I've heard people complaining about email conversations that they can't
understand any more because every one used together top-posting, bottom
posting, coloured inline replies and no trimming.

I want this madness to end. If it isn't empathy, what is it?

It's no different than telling billion people to stop using Flash or kiss a
specific part of my body and rest peacefully. Except perhaps that we are a few
anonymous "disgusting elitist curmudgeons" instead of being huge internet
companies.

------
wahern
Am I the only one who wishes Mutt loaded mbox files faster?

A couple of years ago I wrote an mbox parser that was several times faster
than Mutt's. It really showed because at the time my server was running on a
Soekris net6501, my mailbox was a few hundred megabytes, and my habit is to
invoke and exit mutt repeatedly rather than using a dedicated terminal window.
Since then I've been running my server on a Xeon E3, and it's less bothersome.

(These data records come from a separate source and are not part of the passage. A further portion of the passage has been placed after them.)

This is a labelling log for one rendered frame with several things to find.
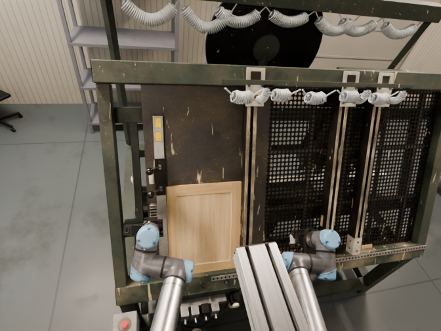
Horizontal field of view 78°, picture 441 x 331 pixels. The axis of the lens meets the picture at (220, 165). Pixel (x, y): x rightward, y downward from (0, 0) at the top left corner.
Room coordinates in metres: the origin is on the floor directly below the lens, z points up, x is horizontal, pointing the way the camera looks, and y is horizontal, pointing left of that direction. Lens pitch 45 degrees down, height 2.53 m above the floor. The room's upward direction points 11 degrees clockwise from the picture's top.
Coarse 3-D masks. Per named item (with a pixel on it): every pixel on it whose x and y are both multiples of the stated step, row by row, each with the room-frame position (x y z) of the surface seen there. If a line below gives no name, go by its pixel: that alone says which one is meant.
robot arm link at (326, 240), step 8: (312, 232) 0.68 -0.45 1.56; (320, 232) 0.65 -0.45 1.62; (328, 232) 0.63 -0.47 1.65; (336, 232) 0.64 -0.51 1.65; (312, 240) 0.64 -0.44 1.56; (320, 240) 0.61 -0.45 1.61; (328, 240) 0.60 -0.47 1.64; (336, 240) 0.61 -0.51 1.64; (320, 248) 0.59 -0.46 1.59; (328, 248) 0.59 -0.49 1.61
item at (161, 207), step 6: (162, 120) 1.09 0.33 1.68; (162, 126) 1.07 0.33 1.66; (162, 132) 1.05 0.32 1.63; (162, 138) 1.04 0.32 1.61; (156, 144) 1.01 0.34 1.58; (162, 144) 1.02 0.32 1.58; (156, 150) 1.00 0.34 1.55; (162, 150) 1.00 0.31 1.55; (156, 156) 0.98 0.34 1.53; (162, 156) 0.99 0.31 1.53; (162, 198) 0.87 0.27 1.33; (162, 204) 0.85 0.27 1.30; (162, 210) 0.83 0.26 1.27; (162, 216) 0.81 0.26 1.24; (162, 240) 0.74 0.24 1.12; (162, 246) 0.72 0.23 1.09; (162, 252) 0.70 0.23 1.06
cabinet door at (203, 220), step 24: (168, 192) 0.91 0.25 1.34; (192, 192) 0.95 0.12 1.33; (216, 192) 0.99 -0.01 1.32; (240, 192) 1.03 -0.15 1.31; (168, 216) 0.83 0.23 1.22; (192, 216) 0.88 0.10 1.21; (216, 216) 0.91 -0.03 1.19; (240, 216) 0.96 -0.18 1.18; (168, 240) 0.76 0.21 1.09; (192, 240) 0.80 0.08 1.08; (216, 240) 0.83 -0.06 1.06; (216, 264) 0.75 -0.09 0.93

I investigated patching Mutt to use the parser, but it seemed a little too
much trouble for the effort given how many one-liners have accreted in the
existing implementation. Using an index would make things more responsive,
too, but the faster parser could provide competitive responsiveness into the
gigabyte territory while keeping things simple, in both code and on the
filesystem.

Is this a common enough gripe that it might be accepted and appreciated? My
parser used Ragel but I could implement it again in plain C so it didn't have
a build-time dependency.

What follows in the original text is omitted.